Amid an overall decline in client complaints, the Investment Industry Regulatory Organization of Canada (IIROC) saw reduced enforcement activity in 2014, according to a new report from the self-regulatory organization.

IIROC released its third annual enforcement report Monday, showing that the total number of client complaints received by its enforcement branch declined notably in 2014 to 1,350 from 1,690 in 2013; which follows a drop from 1,872 complaints in 2012.

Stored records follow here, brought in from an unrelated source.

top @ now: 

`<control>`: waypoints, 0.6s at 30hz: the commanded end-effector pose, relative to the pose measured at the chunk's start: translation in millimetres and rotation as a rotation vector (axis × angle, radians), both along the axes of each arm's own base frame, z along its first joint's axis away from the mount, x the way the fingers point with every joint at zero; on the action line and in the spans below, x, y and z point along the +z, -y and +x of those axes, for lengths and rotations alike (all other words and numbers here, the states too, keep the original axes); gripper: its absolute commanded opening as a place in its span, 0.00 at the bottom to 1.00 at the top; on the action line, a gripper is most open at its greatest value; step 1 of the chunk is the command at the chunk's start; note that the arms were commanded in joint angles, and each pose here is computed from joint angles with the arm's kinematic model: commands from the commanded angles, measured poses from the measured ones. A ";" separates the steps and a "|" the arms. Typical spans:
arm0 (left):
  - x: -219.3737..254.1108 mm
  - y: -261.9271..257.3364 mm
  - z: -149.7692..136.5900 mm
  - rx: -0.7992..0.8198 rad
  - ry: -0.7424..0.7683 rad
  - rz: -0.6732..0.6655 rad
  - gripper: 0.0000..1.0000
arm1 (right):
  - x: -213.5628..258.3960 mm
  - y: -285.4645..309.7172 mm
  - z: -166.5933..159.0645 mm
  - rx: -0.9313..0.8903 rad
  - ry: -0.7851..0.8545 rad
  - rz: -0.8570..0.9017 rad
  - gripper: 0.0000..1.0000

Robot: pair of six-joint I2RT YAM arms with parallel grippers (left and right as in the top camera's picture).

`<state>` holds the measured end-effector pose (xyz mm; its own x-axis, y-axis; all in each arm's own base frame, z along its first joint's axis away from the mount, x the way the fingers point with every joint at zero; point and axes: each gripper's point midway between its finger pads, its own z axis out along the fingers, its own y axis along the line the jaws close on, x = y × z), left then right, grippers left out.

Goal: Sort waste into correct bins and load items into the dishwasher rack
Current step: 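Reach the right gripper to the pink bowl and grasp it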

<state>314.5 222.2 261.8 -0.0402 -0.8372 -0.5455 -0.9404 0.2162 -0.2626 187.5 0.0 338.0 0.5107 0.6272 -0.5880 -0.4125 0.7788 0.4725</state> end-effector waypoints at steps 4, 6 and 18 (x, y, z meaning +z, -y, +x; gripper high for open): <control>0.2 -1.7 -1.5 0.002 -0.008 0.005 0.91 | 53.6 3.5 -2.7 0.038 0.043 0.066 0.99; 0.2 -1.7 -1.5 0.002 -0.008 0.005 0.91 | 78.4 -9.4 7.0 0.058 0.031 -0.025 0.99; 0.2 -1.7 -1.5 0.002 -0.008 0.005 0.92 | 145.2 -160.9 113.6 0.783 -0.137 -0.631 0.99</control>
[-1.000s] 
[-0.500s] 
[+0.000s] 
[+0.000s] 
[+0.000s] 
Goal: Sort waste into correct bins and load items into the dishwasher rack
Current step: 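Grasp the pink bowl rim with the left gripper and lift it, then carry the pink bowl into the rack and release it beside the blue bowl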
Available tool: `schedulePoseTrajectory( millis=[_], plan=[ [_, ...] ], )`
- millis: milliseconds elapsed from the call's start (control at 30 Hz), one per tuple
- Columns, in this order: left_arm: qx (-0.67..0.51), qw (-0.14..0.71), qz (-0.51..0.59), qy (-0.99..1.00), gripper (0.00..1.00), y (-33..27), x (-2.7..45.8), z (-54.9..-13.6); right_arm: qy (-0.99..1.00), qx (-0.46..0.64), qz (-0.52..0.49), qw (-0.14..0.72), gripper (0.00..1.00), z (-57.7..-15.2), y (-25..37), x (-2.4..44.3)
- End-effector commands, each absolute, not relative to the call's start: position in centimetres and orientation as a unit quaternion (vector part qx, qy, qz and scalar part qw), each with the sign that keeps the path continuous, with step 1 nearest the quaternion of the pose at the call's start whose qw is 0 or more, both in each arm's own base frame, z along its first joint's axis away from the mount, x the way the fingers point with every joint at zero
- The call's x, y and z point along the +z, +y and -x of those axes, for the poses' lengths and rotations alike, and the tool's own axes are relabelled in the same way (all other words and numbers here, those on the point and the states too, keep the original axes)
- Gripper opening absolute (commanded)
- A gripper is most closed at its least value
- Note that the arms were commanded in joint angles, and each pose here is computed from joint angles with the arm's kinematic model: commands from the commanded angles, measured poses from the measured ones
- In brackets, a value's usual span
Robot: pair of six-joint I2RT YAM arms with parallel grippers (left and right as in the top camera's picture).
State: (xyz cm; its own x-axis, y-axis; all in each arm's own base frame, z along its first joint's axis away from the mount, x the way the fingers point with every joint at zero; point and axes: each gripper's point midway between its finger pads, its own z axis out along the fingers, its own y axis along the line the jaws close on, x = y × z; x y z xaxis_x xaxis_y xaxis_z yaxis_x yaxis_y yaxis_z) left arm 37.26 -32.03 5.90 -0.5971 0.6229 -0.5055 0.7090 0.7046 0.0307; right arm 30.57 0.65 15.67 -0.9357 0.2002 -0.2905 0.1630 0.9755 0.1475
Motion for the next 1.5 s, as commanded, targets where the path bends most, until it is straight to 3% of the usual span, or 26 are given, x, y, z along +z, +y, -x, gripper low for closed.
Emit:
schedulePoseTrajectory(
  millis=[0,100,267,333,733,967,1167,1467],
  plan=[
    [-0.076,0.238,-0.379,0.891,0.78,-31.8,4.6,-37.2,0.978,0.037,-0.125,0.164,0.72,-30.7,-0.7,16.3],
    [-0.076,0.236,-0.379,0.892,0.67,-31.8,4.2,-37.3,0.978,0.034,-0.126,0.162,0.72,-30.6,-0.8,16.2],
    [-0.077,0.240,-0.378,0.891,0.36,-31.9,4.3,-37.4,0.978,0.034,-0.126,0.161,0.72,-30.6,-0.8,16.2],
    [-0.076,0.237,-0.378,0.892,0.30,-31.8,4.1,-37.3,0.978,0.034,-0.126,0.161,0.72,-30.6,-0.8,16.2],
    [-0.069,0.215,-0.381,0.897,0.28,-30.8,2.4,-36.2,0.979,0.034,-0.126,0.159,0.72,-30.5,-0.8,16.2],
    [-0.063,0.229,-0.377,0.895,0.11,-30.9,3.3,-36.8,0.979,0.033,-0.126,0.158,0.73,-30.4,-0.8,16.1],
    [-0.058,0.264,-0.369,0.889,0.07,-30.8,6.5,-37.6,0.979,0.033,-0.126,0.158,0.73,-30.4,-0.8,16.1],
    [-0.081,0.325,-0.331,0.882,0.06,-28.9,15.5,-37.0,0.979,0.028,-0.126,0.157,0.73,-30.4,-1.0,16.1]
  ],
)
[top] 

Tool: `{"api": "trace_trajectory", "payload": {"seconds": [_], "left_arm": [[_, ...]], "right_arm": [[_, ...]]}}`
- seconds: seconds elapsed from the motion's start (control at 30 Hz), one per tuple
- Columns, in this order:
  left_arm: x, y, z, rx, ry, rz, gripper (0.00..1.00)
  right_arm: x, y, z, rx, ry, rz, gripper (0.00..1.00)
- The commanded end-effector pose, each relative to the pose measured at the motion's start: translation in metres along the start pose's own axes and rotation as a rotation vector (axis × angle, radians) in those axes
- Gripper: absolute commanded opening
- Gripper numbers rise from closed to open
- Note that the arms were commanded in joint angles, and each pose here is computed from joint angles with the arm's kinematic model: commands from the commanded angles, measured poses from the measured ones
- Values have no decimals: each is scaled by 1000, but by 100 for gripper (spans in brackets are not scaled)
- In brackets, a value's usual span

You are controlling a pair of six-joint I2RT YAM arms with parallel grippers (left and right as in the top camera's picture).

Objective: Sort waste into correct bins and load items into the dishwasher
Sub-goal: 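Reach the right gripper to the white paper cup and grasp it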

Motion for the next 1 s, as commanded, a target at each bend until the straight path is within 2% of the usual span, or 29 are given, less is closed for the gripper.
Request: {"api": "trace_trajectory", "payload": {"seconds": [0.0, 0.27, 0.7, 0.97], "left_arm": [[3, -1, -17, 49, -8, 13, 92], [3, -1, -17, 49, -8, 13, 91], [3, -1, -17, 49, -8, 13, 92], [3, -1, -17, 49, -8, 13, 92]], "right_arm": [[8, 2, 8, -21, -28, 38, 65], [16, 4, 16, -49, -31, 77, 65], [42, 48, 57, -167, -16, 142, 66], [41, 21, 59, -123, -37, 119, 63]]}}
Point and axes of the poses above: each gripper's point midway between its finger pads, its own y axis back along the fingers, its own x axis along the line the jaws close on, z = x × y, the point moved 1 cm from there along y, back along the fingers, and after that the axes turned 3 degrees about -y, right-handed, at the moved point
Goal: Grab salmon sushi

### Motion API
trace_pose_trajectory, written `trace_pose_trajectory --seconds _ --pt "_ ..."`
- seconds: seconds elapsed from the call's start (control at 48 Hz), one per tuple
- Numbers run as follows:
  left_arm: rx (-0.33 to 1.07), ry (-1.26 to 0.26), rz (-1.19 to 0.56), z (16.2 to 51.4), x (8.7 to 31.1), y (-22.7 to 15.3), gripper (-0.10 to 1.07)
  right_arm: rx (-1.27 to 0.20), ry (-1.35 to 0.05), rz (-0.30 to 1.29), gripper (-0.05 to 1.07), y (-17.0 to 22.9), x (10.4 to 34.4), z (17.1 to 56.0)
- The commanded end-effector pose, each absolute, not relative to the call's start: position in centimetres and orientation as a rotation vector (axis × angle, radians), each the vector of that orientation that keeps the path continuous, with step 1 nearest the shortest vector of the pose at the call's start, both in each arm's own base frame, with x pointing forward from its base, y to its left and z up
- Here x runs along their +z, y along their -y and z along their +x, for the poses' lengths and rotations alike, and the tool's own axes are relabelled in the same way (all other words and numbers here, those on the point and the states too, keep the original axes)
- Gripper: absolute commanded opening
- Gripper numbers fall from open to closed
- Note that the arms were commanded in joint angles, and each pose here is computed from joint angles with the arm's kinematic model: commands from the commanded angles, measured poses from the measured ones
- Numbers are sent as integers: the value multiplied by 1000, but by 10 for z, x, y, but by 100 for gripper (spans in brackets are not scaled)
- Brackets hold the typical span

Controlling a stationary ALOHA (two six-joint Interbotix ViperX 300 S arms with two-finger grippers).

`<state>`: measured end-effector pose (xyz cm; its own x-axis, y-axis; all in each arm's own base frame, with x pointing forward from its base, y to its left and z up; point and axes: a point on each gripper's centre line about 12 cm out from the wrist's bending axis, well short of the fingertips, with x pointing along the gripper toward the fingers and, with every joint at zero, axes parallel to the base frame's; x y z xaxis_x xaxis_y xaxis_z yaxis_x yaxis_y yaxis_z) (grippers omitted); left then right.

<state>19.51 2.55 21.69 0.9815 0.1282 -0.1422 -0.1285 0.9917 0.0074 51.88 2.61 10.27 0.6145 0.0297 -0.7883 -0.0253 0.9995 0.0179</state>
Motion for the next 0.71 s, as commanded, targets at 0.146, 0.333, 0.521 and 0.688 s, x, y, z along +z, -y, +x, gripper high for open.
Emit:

Suitability remains far and away the biggest issue in these complaints, representing about 35% of overall complaints; and accounting for 40% of the SRO’s actual prosecutions against individual reps. The second biggest issue is unauthorized, or discretionary, trading, which accounted for 16% of complaints in 2014, up from 9% in 2013. And, misrepresentation ranks third at 5% of complaints received.

With the falloff in complaints, IIROC also saw the number of investigations it completed during the year decline from 200 in 2013 to 174 in 2014. Again, the number of investigations tracked headline complaint volumes — back in 2012, amid higher complaint numbers, in carried out 256 investigations.

IIROC reports that the share of investigations that were referred for prosecution remained more or less unchanged at 59% in 2014, compared with 58% in 2013. Similarly, the number of prosecutions that were completed last year remained constant at 57 (comprised of 10 cases involving firms and 47 against individuals).

Notwithstanding the consistency in the number of cases completed during the year, the quantum of sanctions is down notably from the previous year. Total monetary sanctions for firms plunged from $2.6 million in 2013 to just $251,000 in 2014 (made up of $224,000 in fines and $27,000 in disgorgement).

For individuals, the drop off in sanctions wasn’t as sharp. Yet, total monetary sanctions did decline from $5.3 million in 2013 to $3.4 million last year. Back in 2012, IIROC ordered $12.1 million in monetary sanctions against individuals.

For 2014, just over $3 million in fines was ordered, along with $366,000 in costs and $20,637 in disgorgement. Along with the financial penalties, IIROC also imposed 21 suspensions during the year (down from 25 in 2013), eight permanent bans (unchanged from 2013), eight warning letters (up from five in 2013), and 23 cases of conditions being imposed on registration (also unchanged from the previous year).

The report indicates that IIROC collected 100% of the fines levied against firms, but still only managed to collect 17.3% of the penalties ordered against individuals. IIROC’s senior vice president, member regulation, Paul Riccardi, indicates that it is continuing to work at improving that collection rate. It has started to publish a report detailing the unpaid fines, and Riccardi reports that it’s still working to acquire the same ability to enforce decisions and collect fines in each province that it currently enjoys in Alberta and Qurbec.

“Having this uniform ability will have a direct impact on the ongoing success of IIROC’s national enforcement program, as it sends a strong deterrent message, holds registrants accountable for their actions regardless of where they do business, and gives investors greater confidence in the regulatory system,” he says in the report.

“Our approach demonstrates our commitment to ensuring that the parties involved in an enforcement matter are held accountable, as appropriate, and that those we regulate understand and comply with IIROC dealer conduct and market rules,” adds Riccardi. “Moving forward, we will continue to focus on ways to strengthen our enforcement efforts by ensuring we have the necessary tools to prosecute wrongdoers and send a strong deterrent message to those we regulate.”